Physicists might have to rethink what they know about, well, everything.
European researchers dropped a potential bombshell on their colleagues around the world Wednesday by reporting that sophisticated new measurements indicate the radius of the proton is 4% smaller than previously believed.
In a world where measurements out to a dozen or more decimal places are routine, a 4% difference in this subatomic particle — found in every atom’s nucleus — is phenomenally large, and the finding has left theoreticians scratching their heads in wonderment and confusion.
If the startling results are confirmed, a possibility that at least some physicists think is unlikely because the calculations involved are so difficult, they could have major ramifications for the so-called standard model on which most modern physics is based.
In an editorial accompanying the report in the journal Nature, physicist Jeff Flowers of the National Physical Laboratory in Teddington, England, said there were three possibilities: Either the experimenters have made a mistake, the calculations used in determining the size of the proton are wrong or, potentially most exciting and disturbing, the standard model has some kind of problem.
If the theory turns out to be wrong, “it would be quite revolutionary. It would mean that we know a lot less than we thought we knew,” said physicist Peter J. Mohr of the National Institute of Standards and Technology in Gaithersburg, Md., who was not involved in the research. “If it is a fundamental problem, we don’t know what the consequences are yet.”
Whatever the explanation, however, it will have far more import for physicists than for anyone else, he added. The standard model “works pretty well in most cases,” explaining lasers, magnetic resonance scanning and a host of other modern-day miracles.
The standard model, which defines the structure and behavior of matter, radioactivity, electricity — pretty much everything other than gravity — is based upon the hydrogen atom. That atom, composed of a single proton orbited by a single electron, is the most thoroughly studied atom in physics, primarily because of its simplicity.
“To understand hydrogen is to understand all of physics,” said physicist Aldo Antognini of the Paul Scherrer Institute in Villigen, Switzerland, a coauthor of the report, quoting the late MIT physicist Victor Weisskopf.
The newfound lack, or potential lack, of understanding of hydrogen is disconcerting, to say the least.
First some background: Electrons circling the nucleus of an atom can occupy many discrete energy levels, separated by characteristic frequencies that can be observed by spectroscopy when the atom is excited by light or other radiation. The foundation for the current work was laid in the late 1940s by Willis Lamb and R.C. Retherford, who discovered that two energy levels of the electron in a hydrogen atom, previously thought to be identical, were actually different.
That difference, known as the Lamb shift, forced a rethinking of previous physics theories and led to the development of quantum electrodynamics, which explains all interactions between light and electromagnetism. Most electronic devices, for example, are defined by QED, as it is commonly called.

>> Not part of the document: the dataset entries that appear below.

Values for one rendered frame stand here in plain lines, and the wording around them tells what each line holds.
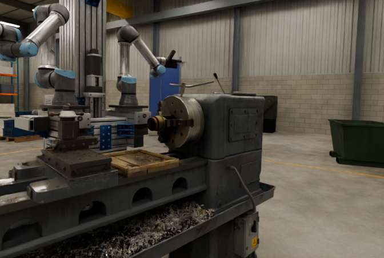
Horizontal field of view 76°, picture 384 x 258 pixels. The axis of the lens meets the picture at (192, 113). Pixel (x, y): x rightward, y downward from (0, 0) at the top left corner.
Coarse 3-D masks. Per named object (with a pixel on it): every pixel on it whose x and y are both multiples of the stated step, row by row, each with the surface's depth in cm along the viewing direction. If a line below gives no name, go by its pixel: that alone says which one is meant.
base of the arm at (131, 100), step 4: (124, 96) 191; (128, 96) 191; (132, 96) 192; (120, 100) 193; (124, 100) 190; (128, 100) 191; (132, 100) 192; (136, 100) 195; (120, 104) 192; (124, 104) 190; (128, 104) 190; (132, 104) 191; (136, 104) 194
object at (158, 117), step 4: (156, 116) 138; (160, 116) 139; (148, 120) 137; (152, 120) 135; (156, 120) 135; (160, 120) 136; (164, 120) 137; (148, 124) 138; (152, 124) 140; (156, 124) 134; (160, 124) 135; (164, 124) 137; (152, 128) 138; (156, 128) 135; (160, 128) 137
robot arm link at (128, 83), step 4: (124, 76) 196; (124, 80) 191; (128, 80) 191; (132, 80) 192; (136, 80) 197; (120, 84) 197; (124, 84) 191; (128, 84) 191; (132, 84) 192; (136, 84) 197; (120, 88) 200; (124, 88) 191; (128, 88) 191; (132, 88) 192; (124, 92) 191; (128, 92) 191; (132, 92) 192
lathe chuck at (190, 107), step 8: (168, 96) 148; (176, 96) 143; (184, 96) 150; (168, 104) 148; (176, 104) 143; (184, 104) 138; (192, 104) 142; (176, 112) 143; (184, 112) 138; (192, 112) 138; (200, 120) 141; (176, 128) 143; (184, 128) 138; (192, 128) 137; (176, 136) 144; (184, 136) 139; (192, 136) 140; (168, 144) 149; (176, 144) 144; (184, 144) 141

But the mathematical foundations of the QED theory are still incomplete, and researchers are constantly trying to improve them.

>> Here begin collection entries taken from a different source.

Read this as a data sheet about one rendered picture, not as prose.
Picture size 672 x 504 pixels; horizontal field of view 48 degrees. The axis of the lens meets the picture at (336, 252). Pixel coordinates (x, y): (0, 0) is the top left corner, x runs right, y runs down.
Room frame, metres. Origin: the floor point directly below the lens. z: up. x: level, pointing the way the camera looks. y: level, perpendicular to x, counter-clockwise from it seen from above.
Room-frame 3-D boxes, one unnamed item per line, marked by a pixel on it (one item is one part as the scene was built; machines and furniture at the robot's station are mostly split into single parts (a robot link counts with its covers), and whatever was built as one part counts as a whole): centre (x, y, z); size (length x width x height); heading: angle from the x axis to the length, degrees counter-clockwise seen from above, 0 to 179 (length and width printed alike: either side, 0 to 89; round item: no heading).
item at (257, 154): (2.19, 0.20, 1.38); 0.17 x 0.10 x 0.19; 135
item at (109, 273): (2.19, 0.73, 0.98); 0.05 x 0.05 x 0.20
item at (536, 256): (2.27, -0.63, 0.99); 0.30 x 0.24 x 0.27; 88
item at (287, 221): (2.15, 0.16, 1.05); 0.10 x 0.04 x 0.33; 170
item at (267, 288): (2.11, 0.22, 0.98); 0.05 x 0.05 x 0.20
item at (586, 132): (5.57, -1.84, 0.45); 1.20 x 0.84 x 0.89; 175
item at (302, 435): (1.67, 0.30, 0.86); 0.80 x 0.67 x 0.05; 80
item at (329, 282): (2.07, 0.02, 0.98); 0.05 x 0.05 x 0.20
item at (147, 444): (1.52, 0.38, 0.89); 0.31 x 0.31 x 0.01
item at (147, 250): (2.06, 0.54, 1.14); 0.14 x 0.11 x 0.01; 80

The Lamb shift has been used to calculate the radius of the proton to an accuracy of about 1%, yielding a value of 0.8768 femtometers (1 femtometer equals 0.000 000 000 000 001 or 10-15 meter). That is roughly equal to the value obtained by other experiments, such as shooting electrons at the nucleus and measuring their scatter.
Researchers have long known that accuracy of the calculation could be improved by a factor of 10 by replacing the electron in a hydrogen atom with a muon, a particle that is also negatively charged but is 200 times as heavy as an electron. It thus orbits closer to the proton, giving a larger and more readily measurable Lamb shift.
But muons exist for only about 2 millionths of a second, so performing the experiment is exceptionally difficult. The international team at the Scherrer Institute has been working on it for 12 years. In essence, researchers aim a beam of muons at hydrogen atoms. Some atoms capture the muons. Before the newly formed muon-hydrogens can decompose, the team flashes a laser at them to measure the Lamb shift.
They report that the value they calculated in this manner is 0.84184 femtometers.
“We are confident in the experimental results,” Antognini said. The precision of the measurement “is equivalent to measuring the distance from here to the moon with one micrometer precision,” he said. “It seems everything [experimentally] is correct, but something is wrong. We cannot say what is wrong.”
The team is busy rechecking all its calculations, as will be physicists around the world. Meanwhile, the Scherrer team plans to repeat the experiment using helium atoms, which have two protons and two electrons, instead of hydrogen. That should either confirm or refute their findings.
For now, it’s unclear whether the result will be confirmed as an experimental mistake or a revolution in physics. “I wouldn’t bet on anything now,” Mohr said. “It’s not at all clear.”